- **Brief**: Work out how many lines in the data below contain the string "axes", and reply with that figure alone.

- **Material provided**:

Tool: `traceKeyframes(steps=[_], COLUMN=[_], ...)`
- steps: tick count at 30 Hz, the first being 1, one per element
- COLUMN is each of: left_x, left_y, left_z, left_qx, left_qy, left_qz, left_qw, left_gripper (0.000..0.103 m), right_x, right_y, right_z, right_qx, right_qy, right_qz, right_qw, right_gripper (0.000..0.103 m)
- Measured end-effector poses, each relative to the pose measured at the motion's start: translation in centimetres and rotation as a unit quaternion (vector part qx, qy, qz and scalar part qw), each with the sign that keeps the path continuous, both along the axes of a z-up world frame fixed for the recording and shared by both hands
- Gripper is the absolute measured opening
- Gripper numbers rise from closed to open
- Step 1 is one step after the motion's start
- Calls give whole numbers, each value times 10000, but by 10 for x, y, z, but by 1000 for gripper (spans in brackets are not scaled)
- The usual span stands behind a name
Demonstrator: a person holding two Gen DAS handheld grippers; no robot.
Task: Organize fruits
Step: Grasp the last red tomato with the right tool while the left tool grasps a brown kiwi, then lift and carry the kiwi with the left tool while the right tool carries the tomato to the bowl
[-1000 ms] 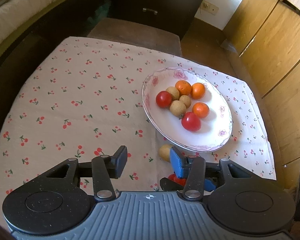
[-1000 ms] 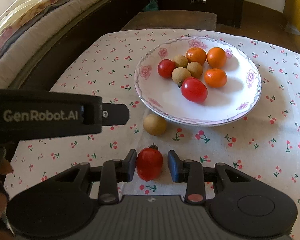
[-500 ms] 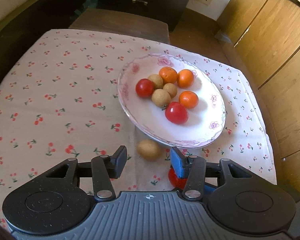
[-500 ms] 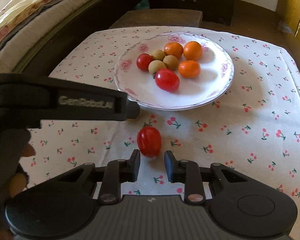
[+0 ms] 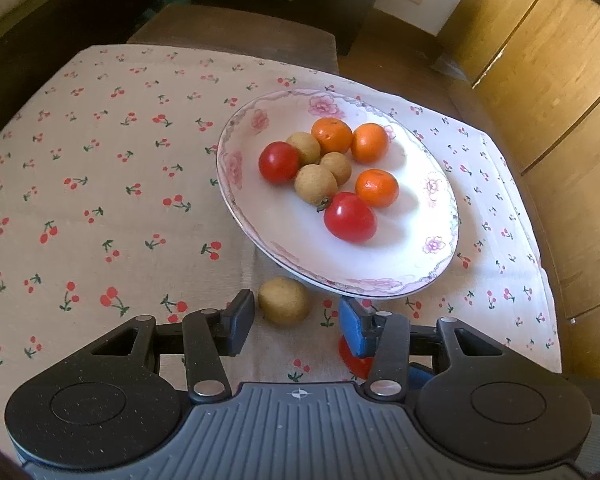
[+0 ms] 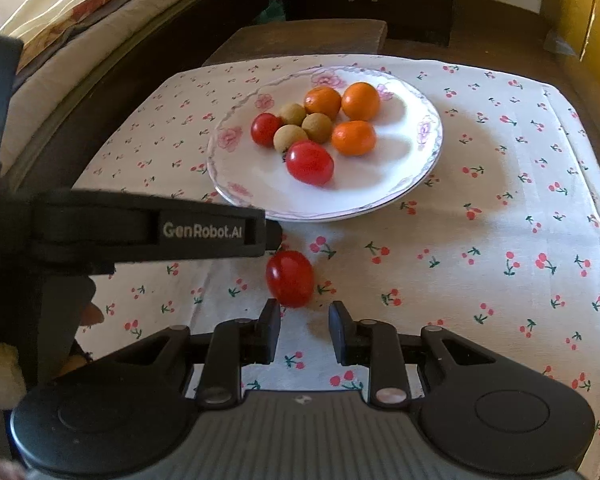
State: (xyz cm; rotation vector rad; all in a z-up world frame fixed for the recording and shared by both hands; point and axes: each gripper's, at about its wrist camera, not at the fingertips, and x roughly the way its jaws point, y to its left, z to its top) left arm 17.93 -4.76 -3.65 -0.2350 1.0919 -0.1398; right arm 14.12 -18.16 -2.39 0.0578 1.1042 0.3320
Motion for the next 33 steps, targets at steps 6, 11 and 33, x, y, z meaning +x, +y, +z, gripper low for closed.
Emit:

- **Response box**: 2